This wind power generation high voltage direct current submarine cable's armor is twined in the inside lining layer by galvanized steel wire and copper wire interval spiral and forms outward, and galvanized steel wire and copper wire winding are intensive, because the galvanized steel wire compares flat copper wire outstanding, and the mechanical characteristic of submarine cable can fully be guaranteed in the galvanized steel wire armor, and the copper wire armor is arranged in between the galvanized steel wire armor, promotes current carrying capacity, reduces the loss.

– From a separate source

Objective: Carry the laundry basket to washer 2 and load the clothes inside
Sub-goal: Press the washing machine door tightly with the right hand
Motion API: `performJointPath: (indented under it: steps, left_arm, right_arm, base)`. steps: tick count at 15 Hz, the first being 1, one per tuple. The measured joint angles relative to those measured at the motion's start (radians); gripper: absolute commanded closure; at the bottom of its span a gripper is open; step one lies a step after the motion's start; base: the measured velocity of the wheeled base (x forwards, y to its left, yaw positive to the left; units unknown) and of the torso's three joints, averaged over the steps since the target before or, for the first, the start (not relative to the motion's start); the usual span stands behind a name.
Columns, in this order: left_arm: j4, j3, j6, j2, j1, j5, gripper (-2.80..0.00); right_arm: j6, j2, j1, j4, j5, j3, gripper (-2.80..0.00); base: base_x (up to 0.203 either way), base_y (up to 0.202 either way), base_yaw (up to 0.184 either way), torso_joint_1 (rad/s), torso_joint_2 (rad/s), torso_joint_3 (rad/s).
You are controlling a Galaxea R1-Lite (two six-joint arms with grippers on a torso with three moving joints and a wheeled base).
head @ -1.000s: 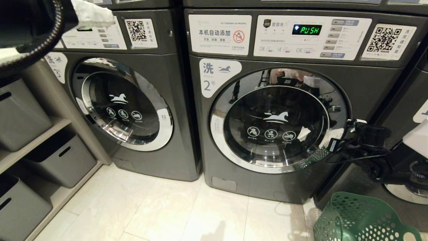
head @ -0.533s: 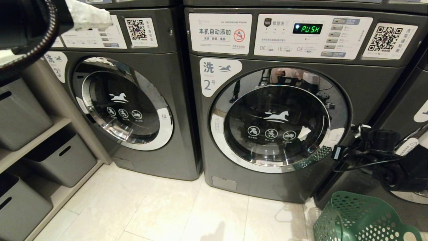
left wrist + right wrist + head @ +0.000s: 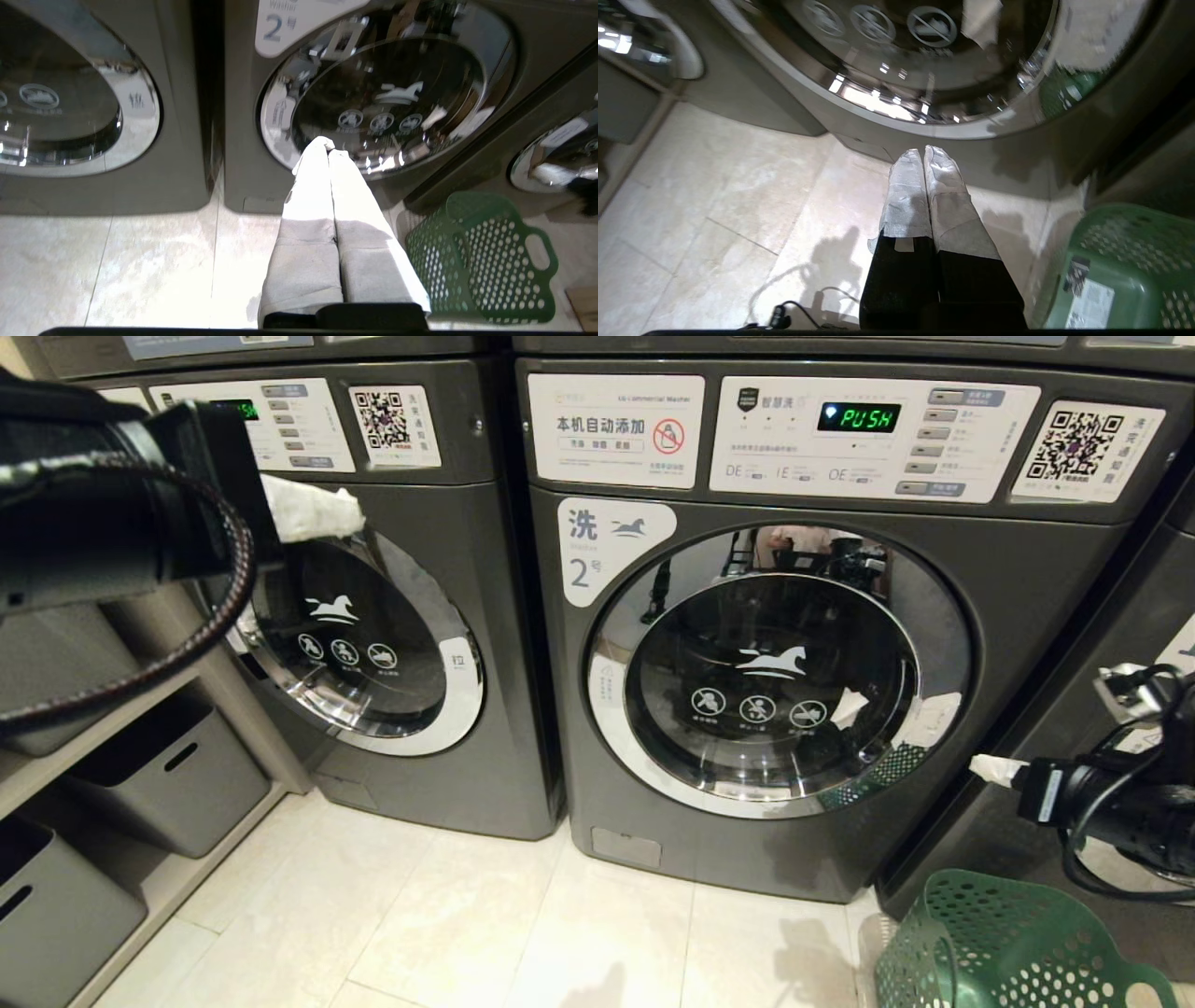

The above-described embodiments are only preferred embodiments of the present invention, and are not intended to limit the present invention in any way, and other variations and modifications may be made without departing from the spirit of the invention as set forth in the claims.

Claims (7)

1. The utility model provides a wind power generation high voltage direct current submarine cable, includes cable core, inner liner, armor and outer protective layer, and cable core overcoat has inner liner, inner liner overcoat to have the armor, and the armor overcoat has outer protective layer, characterized by, the armor is formed outside the inner liner by galvanized steel wire and copper wire interval spiral winding, and the cross-section of galvanized steel wire is circular, and the copper wire is oval-shaped flat copper wire for the cross-section, and circular shape diameter is greater than oval-shaped minor axis diameter.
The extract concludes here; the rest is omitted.